Dataset excerpts:

■ ■ ■

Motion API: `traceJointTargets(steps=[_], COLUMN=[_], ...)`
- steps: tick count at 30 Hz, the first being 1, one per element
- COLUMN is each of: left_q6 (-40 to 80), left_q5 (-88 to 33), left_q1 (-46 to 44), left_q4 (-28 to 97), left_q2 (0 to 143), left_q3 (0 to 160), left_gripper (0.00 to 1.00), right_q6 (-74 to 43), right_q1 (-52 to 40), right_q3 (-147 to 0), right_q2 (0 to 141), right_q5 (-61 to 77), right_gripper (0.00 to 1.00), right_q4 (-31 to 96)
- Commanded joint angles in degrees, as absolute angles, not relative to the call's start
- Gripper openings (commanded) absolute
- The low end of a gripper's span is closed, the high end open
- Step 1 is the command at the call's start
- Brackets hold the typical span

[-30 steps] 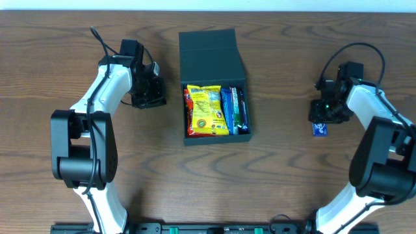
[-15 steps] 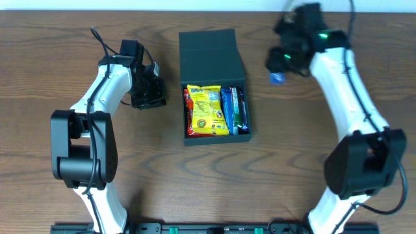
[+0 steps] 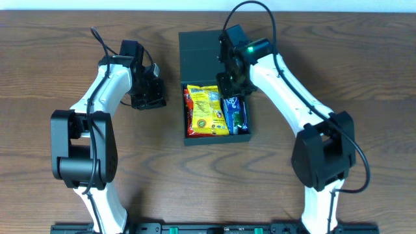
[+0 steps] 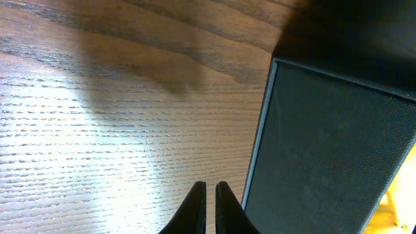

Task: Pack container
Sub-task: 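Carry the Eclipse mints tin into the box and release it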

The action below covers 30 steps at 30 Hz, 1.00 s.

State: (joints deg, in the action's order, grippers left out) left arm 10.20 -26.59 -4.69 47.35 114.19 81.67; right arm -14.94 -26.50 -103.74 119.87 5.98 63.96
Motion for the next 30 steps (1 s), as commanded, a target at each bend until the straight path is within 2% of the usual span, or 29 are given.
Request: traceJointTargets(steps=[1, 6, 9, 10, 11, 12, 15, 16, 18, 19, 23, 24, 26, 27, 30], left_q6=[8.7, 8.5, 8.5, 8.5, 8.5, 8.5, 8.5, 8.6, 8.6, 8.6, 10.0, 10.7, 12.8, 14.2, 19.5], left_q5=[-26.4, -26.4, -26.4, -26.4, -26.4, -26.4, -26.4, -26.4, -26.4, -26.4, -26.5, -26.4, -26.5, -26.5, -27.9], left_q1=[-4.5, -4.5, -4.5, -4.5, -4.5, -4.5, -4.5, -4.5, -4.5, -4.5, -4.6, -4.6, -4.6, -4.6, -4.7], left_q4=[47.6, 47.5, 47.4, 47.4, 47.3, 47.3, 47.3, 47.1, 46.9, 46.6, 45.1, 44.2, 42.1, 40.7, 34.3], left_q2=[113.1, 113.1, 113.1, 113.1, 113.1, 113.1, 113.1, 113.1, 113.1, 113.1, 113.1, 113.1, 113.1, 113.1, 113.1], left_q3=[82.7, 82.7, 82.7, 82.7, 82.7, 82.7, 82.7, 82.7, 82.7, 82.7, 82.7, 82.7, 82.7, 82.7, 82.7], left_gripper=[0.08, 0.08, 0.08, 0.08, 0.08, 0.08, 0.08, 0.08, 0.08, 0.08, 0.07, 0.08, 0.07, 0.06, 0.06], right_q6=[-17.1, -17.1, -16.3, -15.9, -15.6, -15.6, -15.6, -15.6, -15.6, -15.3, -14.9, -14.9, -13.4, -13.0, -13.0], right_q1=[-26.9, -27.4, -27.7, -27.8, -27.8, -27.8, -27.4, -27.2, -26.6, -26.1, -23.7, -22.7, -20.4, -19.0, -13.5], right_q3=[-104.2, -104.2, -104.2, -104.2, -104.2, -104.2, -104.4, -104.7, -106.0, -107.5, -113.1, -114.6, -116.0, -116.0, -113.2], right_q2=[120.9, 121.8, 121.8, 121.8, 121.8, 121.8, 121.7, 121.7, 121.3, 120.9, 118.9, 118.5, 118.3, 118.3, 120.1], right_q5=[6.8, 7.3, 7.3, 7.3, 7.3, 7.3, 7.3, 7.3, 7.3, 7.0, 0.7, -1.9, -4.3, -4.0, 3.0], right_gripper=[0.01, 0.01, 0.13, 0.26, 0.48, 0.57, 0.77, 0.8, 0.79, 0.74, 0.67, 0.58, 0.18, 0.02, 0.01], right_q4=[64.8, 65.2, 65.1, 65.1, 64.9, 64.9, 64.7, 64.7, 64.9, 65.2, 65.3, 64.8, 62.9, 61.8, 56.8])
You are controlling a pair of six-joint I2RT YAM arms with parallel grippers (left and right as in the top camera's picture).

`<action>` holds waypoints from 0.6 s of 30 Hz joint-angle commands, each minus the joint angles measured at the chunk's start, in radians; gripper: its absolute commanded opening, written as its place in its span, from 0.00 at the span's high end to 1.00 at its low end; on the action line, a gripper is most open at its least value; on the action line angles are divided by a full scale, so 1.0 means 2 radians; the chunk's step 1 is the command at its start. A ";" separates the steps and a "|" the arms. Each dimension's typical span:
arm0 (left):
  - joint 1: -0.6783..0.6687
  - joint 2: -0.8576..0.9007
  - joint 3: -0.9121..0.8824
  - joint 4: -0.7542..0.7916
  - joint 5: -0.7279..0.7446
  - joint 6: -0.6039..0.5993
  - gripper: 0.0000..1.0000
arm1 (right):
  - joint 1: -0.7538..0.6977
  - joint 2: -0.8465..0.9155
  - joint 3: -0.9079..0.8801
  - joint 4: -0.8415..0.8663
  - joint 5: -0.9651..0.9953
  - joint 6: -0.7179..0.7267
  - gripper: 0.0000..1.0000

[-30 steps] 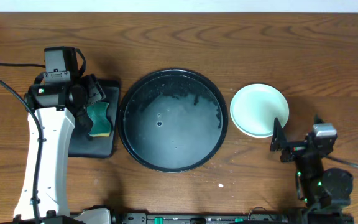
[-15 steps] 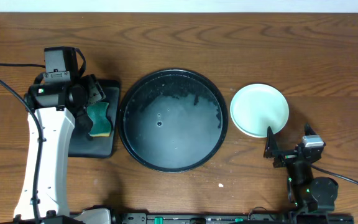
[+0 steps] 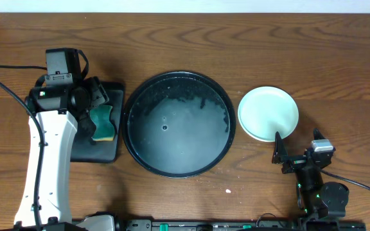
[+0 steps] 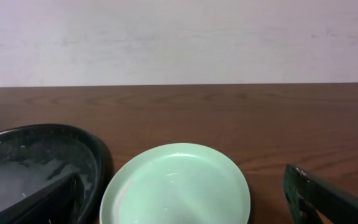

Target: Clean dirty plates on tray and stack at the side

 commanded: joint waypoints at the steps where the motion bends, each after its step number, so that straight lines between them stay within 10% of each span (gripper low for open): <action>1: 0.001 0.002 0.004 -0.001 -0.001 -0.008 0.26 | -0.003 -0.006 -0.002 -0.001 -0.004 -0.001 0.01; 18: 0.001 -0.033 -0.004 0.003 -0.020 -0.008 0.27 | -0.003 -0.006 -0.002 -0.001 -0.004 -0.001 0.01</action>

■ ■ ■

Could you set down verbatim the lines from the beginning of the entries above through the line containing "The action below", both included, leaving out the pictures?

Motion API: `traceJointTargets(steps=[_], COLUMN=[_], ...)`
- steps: tick count at 30 Hz, the first being 1, one per element
- COLUMN is each of: left_q6 (-40 to 80), left_q5 (-88 to 33), left_q1 (-46 to 44), left_q4 (-28 to 97), left_q2 (0 to 143), left_q3 (0 to 160), left_gripper (0.00 to 1.00), right_q6 (-74 to 43), right_q1 (-52 to 40), right_q3 (-147 to 0), right_q2 (0 to 141), right_q5 (-61 to 77), right_gripper (0.00 to 1.00), right_q4 (-31 to 96)
- Commanded joint angles in degrees, as absolute angles, not relative to the call's start
- Gripper openings (commanded) absolute
- The low end of a gripper's span is closed, the high end open
- Step 1 is the command at the call's start
- Brackets hold the typical span

[-30 steps] 
[-15 steps] 
[+0 steps] 
[+0 steps] 

Task: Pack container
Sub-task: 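Carry the Eclipse mints tin into the box and release it
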
The action below covers 30 steps at 30 Hz, 1.00 s.

No more output will be produced.